Copy out the complete listing, word for word.
-*-*-
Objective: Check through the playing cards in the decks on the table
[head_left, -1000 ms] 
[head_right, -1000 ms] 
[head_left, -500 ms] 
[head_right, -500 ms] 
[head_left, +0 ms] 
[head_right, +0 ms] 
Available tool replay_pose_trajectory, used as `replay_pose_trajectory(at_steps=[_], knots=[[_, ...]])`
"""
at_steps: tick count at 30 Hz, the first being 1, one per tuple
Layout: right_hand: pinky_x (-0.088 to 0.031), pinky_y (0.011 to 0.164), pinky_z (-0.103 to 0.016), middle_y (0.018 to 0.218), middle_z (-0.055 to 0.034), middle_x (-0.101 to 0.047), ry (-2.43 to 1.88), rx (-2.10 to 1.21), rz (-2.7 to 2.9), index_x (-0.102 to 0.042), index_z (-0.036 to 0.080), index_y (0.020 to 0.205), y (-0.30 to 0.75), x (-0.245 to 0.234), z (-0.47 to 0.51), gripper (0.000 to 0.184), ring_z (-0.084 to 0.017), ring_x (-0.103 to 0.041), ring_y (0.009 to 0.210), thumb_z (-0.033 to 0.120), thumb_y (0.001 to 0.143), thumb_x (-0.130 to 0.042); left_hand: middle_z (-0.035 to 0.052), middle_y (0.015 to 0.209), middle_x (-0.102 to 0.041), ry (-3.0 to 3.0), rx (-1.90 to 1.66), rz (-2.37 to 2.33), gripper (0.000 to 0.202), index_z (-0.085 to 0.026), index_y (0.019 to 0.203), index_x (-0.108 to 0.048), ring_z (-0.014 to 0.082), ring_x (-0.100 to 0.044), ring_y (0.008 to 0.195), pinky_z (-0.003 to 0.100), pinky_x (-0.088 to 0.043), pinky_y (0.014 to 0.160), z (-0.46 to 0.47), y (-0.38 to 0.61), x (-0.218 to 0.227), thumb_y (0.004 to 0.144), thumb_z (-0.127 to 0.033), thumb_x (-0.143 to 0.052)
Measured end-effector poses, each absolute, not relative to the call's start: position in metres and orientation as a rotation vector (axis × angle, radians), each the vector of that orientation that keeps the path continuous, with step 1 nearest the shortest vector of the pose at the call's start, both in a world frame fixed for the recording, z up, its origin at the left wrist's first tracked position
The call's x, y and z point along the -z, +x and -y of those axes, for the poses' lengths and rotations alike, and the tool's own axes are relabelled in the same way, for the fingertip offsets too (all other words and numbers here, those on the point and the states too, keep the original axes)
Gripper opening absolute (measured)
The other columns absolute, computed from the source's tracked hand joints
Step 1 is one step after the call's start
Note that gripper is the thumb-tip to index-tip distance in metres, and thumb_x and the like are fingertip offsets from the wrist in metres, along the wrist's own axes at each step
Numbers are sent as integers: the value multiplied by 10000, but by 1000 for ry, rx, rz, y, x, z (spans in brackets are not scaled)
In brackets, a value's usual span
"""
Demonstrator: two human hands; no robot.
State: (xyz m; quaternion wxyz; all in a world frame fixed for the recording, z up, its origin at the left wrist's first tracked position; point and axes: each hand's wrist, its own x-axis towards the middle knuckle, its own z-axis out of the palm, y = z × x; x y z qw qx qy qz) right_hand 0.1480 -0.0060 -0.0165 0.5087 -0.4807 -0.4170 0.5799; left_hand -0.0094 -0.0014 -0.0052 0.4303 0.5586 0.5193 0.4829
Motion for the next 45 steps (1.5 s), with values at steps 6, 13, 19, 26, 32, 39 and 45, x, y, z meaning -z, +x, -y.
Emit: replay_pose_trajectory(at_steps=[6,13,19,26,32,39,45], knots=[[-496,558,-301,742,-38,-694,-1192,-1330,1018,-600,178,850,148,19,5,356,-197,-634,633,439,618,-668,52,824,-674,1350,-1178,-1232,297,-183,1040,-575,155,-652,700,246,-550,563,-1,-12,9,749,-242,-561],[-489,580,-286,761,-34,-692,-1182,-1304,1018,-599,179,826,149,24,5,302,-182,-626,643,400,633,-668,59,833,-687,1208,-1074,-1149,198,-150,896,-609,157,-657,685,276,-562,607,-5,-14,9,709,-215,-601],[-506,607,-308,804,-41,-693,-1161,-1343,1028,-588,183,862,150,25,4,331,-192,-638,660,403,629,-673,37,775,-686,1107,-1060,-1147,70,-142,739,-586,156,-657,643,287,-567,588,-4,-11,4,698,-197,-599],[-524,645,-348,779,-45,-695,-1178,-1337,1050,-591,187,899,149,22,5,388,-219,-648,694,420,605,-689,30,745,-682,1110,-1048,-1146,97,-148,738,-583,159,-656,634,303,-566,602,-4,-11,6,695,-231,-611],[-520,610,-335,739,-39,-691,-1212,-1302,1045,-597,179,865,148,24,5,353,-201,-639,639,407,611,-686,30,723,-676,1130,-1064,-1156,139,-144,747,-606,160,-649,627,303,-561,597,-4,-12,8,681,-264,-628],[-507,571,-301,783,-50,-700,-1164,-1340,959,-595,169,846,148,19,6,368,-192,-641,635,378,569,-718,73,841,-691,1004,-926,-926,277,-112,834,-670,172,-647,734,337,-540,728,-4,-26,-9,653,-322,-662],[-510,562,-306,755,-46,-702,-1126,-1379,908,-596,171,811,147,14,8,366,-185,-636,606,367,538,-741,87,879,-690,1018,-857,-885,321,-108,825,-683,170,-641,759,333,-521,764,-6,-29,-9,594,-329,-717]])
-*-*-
### Result for this exercise
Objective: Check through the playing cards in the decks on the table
[head_left, -1000 ms] 
[head_right, -1000 ms] 
[head_left, -500 ms] 
[head_right, -500 ms] 
[head_left, +0 ms] 
[head_right, +0 ms] 
Available tool replay_pose_trajectory, used as `replay_pose_trajectory(at_steps=[_], knots=[[_, ...]])`
"""
at_steps: tick count at 30 Hz, the first being 1, one per tuple
Layout: right_hand: pinky_x (-0.088 to 0.031), pinky_y (0.011 to 0.164), pinky_z (-0.103 to 0.016), middle_y (0.018 to 0.218), middle_z (-0.055 to 0.034), middle_x (-0.101 to 0.047), ry (-2.43 to 1.88), rx (-2.10 to 1.21), rz (-2.7 to 2.9), index_x (-0.102 to 0.042), index_z (-0.036 to 0.080), index_y (0.020 to 0.205), y (-0.30 to 0.75), x (-0.245 to 0.234), z (-0.47 to 0.51), gripper (0.000 to 0.184), ring_z (-0.084 to 0.017), ring_x (-0.103 to 0.041), ring_y (0.009 to 0.210), thumb_z (-0.033 to 0.120), thumb_y (0.001 to 0.143), thumb_x (-0.130 to 0.042); left_hand: middle_z (-0.035 to 0.052), middle_y (0.015 to 0.209), middle_x (-0.102 to 0.041), ry (-3.0 to 3.0), rx (-1.90 to 1.66), rz (-2.37 to 2.33), gripper (0.000 to 0.202), index_z (-0.085 to 0.026), index_y (0.019 to 0.203), index_x (-0.108 to 0.048), ring_z (-0.014 to 0.082), ring_x (-0.100 to 0.044), ring_y (0.008 to 0.195), pinky_z (-0.003 to 0.100), pinky_x (-0.088 to 0.043), pinky_y (0.014 to 0.160), z (-0.46 to 0.47), y (-0.38 to 0.61), x (-0.218 to 0.227), thumb_y (0.004 to 0.144), thumb_z (-0.127 to 0.033), thumb_x (-0.143 to 0.052)
Measured end-effector poses, each absolute, not relative to the call's start: position in metres and orientation as a rotation vector (axis × angle, radians), each the vector of that orientation that keeps the path continuous, with step 1 nearest the shortest vector of the pose at the call's start, both in a world frame fixed for the recording, z up, its origin at the left wrist's first tracked position
The call's x, y and z point along the -z, +x and -y of those axes, for the poses' lengths and rotations alike, and the tool's own axes are relabelled in the same way, for the fingertip offsets too (all other words and numbers here, those on the point and the states too, keep the original axes)
Gripper opening absolute (measured)
The other columns absolute, computed from the source's tracked hand joints
Step 1 is one step after the call's start
Note that gripper is the thumb-tip to index-tip distance in metres, and thumb_x and the like are fingertip offsets from the wrist in metres, along the wrist's own axes at each step
Numbers are sent as integers: the value multiplied by 10000, but by 1000 for ry, rx, rz, y, x, z (spans in brackets are not scaled)
In brackets, a value's usual span
"""
Demonstrator: two human hands; no robot.
State: (xyz m; quaternion wxyz; all in a world frame fixed for the recording, z up, its origin at the left wrist's first tracked position; point and axes: each hand's wrist, its own x-axis towards the middle knuckle, its own z-axis out of the palm, y = z × x; x y z qw qx qy qz) right_hand 0.1480 -0.0060 -0.0165 0.5087 -0.4807 -0.4170 0.5799; left_hand -0.0094 -0.0014 -0.0052 0.4303 0.5586 0.5193 0.4829
Motion for the next 45 steps (1.5 s), with values at steps 6, 13, 19, 26, 32, 39 and 45, x, y, z meaning -z, +x, -y.
Emit: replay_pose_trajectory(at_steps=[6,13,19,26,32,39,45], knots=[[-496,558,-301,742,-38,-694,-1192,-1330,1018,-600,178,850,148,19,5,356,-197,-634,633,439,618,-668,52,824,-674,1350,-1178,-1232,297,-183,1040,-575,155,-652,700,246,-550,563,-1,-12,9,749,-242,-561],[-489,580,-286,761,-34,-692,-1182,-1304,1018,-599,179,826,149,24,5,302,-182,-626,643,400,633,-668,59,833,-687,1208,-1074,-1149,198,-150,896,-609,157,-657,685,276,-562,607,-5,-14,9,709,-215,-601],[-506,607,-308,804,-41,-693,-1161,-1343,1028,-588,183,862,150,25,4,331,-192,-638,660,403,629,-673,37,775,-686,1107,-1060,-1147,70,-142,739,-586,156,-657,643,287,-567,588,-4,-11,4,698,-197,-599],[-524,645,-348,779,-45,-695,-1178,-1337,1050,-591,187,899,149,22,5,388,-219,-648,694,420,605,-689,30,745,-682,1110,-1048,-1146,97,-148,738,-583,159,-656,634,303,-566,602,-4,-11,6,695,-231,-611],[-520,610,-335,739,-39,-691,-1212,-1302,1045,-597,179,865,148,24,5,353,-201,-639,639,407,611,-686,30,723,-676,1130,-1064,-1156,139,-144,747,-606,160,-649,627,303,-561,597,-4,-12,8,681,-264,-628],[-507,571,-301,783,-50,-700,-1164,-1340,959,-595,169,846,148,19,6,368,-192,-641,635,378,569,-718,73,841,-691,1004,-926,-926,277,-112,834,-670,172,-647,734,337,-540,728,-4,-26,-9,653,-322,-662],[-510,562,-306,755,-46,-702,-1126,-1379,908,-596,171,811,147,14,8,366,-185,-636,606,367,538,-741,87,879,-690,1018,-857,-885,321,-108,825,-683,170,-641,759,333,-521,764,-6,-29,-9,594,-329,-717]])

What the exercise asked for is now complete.